:: Exercise details ::
Scan the material for the word "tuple", and copy each line where it shows up.
#### Records supplied
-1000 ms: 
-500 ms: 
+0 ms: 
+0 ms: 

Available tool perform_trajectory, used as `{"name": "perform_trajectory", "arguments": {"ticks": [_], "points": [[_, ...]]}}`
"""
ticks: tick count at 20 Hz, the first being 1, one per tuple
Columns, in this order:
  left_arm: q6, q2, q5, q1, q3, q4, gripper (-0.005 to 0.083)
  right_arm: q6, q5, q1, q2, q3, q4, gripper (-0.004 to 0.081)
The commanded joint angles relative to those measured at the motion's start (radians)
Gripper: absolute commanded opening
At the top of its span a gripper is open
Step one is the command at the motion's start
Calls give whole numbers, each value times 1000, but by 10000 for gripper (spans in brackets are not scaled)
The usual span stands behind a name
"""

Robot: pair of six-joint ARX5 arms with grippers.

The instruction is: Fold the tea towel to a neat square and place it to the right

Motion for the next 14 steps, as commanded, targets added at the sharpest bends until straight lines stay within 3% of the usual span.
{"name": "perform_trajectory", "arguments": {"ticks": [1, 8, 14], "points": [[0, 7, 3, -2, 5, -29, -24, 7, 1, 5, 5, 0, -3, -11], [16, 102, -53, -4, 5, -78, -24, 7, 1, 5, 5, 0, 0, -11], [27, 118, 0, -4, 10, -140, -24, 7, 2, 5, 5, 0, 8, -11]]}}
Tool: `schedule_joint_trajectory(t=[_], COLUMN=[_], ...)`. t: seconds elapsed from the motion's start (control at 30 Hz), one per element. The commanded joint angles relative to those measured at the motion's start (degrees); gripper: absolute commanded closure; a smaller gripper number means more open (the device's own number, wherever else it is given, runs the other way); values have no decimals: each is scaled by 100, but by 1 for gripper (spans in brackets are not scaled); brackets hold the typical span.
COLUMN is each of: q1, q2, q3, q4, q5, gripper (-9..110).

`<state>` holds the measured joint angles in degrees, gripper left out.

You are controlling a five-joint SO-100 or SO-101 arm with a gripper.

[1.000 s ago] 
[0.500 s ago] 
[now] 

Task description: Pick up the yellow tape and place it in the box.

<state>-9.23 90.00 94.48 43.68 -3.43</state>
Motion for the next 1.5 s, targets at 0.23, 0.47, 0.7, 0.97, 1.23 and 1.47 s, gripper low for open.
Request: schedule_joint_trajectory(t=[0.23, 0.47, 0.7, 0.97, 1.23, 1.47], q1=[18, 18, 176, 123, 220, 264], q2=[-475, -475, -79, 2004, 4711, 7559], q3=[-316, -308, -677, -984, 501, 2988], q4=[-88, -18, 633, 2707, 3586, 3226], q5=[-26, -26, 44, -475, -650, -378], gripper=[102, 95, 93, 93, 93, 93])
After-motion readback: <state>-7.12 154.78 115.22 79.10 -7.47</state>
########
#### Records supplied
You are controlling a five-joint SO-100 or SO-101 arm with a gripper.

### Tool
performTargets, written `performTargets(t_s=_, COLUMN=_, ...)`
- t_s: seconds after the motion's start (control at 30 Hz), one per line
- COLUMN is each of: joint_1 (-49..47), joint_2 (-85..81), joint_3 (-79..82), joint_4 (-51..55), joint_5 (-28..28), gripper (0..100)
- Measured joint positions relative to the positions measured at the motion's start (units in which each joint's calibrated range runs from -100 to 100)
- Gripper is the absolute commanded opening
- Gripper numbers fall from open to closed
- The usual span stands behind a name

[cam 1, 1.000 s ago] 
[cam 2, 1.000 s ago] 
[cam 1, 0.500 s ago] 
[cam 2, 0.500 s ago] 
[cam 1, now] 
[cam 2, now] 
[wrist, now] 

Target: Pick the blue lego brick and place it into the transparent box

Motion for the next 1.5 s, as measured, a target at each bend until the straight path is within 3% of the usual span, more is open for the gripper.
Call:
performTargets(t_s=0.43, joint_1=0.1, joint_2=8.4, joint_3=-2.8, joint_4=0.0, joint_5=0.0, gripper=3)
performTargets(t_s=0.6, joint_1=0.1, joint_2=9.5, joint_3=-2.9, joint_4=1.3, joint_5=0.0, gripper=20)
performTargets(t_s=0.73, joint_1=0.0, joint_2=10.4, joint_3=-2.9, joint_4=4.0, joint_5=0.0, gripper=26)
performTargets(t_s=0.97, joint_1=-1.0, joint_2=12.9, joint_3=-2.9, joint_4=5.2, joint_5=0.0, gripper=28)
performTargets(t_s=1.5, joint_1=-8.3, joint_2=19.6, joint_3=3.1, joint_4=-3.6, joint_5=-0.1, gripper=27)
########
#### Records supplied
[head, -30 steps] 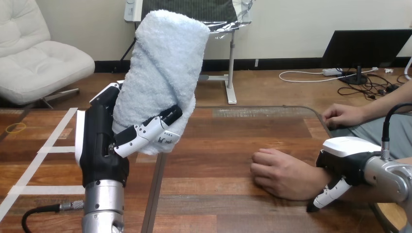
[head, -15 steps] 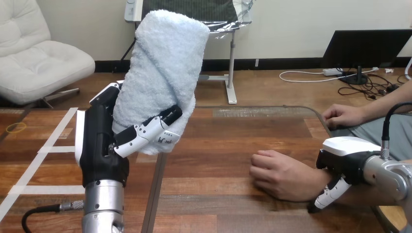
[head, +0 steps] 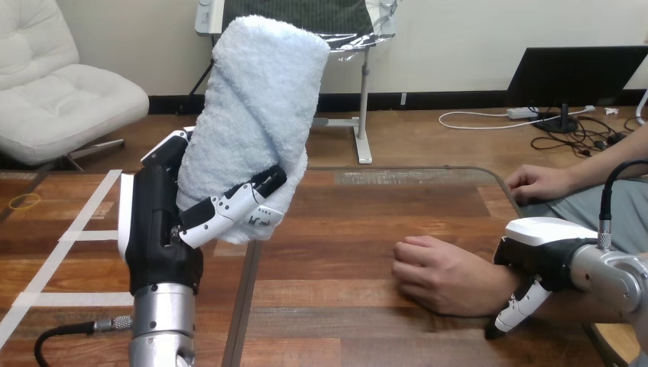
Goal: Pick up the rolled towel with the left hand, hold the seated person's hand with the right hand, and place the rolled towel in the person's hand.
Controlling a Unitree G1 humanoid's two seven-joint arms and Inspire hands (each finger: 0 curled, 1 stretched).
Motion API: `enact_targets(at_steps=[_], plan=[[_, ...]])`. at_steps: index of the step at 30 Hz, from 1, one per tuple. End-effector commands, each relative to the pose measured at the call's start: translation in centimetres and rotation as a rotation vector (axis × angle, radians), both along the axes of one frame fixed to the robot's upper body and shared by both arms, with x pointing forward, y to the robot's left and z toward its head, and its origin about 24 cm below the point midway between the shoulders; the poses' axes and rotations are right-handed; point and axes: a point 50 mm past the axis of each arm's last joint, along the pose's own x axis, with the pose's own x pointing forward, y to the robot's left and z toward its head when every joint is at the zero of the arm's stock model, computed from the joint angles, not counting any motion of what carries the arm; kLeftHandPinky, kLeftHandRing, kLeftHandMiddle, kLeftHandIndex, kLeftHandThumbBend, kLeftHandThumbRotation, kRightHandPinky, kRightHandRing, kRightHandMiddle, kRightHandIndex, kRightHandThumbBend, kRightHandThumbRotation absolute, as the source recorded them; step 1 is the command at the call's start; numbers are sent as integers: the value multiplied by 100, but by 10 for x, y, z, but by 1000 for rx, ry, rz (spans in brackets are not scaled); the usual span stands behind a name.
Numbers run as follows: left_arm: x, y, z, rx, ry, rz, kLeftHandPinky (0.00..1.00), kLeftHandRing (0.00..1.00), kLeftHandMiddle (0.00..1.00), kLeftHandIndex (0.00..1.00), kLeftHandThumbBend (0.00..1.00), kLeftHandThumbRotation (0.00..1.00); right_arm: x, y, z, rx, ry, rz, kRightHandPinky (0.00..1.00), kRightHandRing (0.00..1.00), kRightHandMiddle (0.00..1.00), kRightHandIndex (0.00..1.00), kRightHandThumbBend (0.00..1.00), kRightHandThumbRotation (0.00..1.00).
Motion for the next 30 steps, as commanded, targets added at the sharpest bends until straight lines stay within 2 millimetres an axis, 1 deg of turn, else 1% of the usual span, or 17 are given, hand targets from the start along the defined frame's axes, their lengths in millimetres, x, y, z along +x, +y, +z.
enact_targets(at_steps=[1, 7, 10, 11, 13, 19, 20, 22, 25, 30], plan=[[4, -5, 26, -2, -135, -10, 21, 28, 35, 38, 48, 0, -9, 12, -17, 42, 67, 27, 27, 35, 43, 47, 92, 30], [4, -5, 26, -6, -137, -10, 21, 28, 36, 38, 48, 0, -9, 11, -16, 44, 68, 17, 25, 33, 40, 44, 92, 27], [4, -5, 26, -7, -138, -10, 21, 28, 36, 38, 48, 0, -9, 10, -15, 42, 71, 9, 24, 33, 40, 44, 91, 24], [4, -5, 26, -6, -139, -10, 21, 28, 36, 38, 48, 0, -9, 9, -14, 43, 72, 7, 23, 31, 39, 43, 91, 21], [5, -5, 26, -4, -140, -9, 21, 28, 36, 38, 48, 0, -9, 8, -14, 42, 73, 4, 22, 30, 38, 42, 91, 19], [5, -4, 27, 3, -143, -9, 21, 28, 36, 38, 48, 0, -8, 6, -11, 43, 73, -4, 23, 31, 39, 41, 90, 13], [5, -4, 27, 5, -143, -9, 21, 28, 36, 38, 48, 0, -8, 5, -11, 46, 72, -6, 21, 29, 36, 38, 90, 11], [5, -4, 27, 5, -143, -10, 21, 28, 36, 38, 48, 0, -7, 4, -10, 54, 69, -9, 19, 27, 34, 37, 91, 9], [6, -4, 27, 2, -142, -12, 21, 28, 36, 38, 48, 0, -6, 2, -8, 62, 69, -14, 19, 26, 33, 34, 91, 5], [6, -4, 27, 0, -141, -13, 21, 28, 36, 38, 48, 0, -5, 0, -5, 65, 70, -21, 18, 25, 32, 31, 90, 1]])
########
:: Response area ::
ticks: tick count at 20 Hz, the first being 1, one per tuple
Motion API: `enact_targets(at_steps=[_], plan=[[_, ...]])`. at_steps: index of the step at 30 Hz, from 1, one per tuple. End-effector commands, each relative to the pose measured at the call's start: translation in centimetres and rotation as a rotation vector (axis × angle, radians), both along the axes of one frame fixed to the robot's upper body and shared by both arms, with x pointing forward, y to the robot's left and z toward its head, and its origin about 24 cm below the point midway between the shoulders; the poses' axes and rotations are right-handed; point and axes: a point 50 mm past the axis of each arm's last joint, along the pose's own x axis, with the pose's own x pointing forward, y to the robot's left and z toward its head when every joint is at the zero of the arm's stock model, computed from the joint angles, not counting any motion of what carries the arm; kLeftHandPinky, kLeftHandRing, kLeftHandMiddle, kLeftHandIndex, kLeftHandThumbBend, kLeftHandThumbRotation, kRightHandPinky, kRightHandRing, kRightHandMiddle, kRightHandIndex, kRightHandThumbBend, kRightHandThumbRotation absolute, as the source recorded them; step 1 is the command at the call's start; numbers are sent as integers: the value multiplied by 100, but by 10 for x, y, z, but by 1000 for rx, ry, rz (spans in brackets are not scaled); the usual span stands behind a name.

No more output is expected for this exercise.